Reconhecer-se como fraco, neste sentido, não é deixar-se cair no mar da vitimização que impede o desenvolvimento. Pelo contrário, é abrir espaço para que o outro possa também reconhecer-se forte e necessitado de relações. 
Não raro, vemos em nossos consultórios pessoas que afirmam que “Todos ao meu redor me acham forte.”, “Não consigo demonstrar aos demais o que sinto.”, ou simplesmente “não consigo chorar.”. A serviço de que estas atitudes estão se apresentando?  

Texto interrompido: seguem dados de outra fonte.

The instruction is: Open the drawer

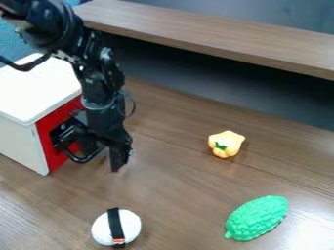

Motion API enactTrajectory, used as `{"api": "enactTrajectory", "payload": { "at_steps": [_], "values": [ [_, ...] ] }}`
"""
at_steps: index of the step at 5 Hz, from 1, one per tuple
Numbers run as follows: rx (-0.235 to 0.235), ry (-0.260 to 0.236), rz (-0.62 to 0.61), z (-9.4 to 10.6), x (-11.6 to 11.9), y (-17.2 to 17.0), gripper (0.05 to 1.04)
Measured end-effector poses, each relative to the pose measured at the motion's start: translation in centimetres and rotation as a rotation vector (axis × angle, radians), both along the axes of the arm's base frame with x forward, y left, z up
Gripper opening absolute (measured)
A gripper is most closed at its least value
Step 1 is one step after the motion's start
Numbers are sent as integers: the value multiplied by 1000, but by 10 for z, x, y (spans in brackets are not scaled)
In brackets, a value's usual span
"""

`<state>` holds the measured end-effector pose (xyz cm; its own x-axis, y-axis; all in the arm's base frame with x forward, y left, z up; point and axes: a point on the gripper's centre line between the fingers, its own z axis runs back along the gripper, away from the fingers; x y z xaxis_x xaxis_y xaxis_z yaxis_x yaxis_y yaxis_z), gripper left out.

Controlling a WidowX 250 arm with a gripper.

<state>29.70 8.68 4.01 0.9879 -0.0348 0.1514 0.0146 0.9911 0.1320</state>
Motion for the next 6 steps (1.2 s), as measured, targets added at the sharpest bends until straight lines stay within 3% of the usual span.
{"api": "enactTrajectory", "payload": {
  "at_steps": [3, 6],
  "values": [
    [-99, -36, -81, -11, 14, -28, 1001],
    [-139, -35, -257, -9, 22, -94, 1001]
  ]
}}
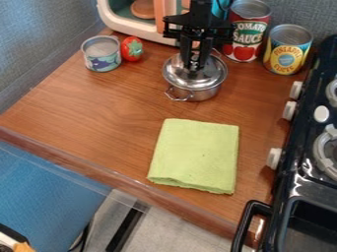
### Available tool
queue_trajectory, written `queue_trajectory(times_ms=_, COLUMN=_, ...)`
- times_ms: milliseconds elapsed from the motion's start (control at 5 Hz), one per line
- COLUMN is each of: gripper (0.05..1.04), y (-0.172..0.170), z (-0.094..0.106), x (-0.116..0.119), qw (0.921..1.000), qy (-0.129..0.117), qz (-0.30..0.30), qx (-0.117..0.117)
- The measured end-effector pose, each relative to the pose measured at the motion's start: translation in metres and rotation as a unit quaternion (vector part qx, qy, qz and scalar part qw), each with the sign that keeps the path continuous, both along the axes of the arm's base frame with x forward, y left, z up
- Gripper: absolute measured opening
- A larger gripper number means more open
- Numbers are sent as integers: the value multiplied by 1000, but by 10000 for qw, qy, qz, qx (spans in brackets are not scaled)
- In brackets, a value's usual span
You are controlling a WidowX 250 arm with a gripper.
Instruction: Open the lid of the silver pot
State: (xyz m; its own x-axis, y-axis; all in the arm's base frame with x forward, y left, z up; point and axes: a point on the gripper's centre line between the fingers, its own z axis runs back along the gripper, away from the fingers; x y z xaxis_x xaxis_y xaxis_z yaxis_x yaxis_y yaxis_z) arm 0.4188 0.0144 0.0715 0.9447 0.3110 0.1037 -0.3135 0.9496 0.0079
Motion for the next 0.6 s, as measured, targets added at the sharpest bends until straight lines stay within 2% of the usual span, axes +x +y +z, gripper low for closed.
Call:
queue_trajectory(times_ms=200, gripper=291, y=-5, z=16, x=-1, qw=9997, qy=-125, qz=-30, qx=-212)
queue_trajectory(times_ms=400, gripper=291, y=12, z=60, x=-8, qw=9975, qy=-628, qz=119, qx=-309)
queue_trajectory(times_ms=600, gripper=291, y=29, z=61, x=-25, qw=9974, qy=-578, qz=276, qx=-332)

Numa condição social na qual o que importa é um Eu Inflacionado, não se pode pensar em fraquezas. Ou, por outro lado, essa fraqueza é mostrada de uma forma tão primitiva que o Eu, novamente, irá se considerar o “melhor fraco” de todos os tempos. A relação, nestes casos, já está danificada em sua base, não existe uma relação do sujeito com ele mesmo. Na falta de uma relação entre o sujeito, sua consciência Eu, e seus conteúdos internos, na falta deste diálogo mediado, a nosso ver, por Hermes, cai-se na unilateralidade e elimina-se qualquer tipo de relação (seja com Si-mesmo, seja com o Outro). E sabe-se, não há como estabelecer relação, se não me relaciono comigo. Mais uma vez a mente do homem simples oferece caminhos: só posso amar se eu me amar primeiro. Para os profissionais psi, amplificando essa imagem, não há como estabelecer relação se não relacionar-se, primeiro, consigo. Nosce te  ipsum.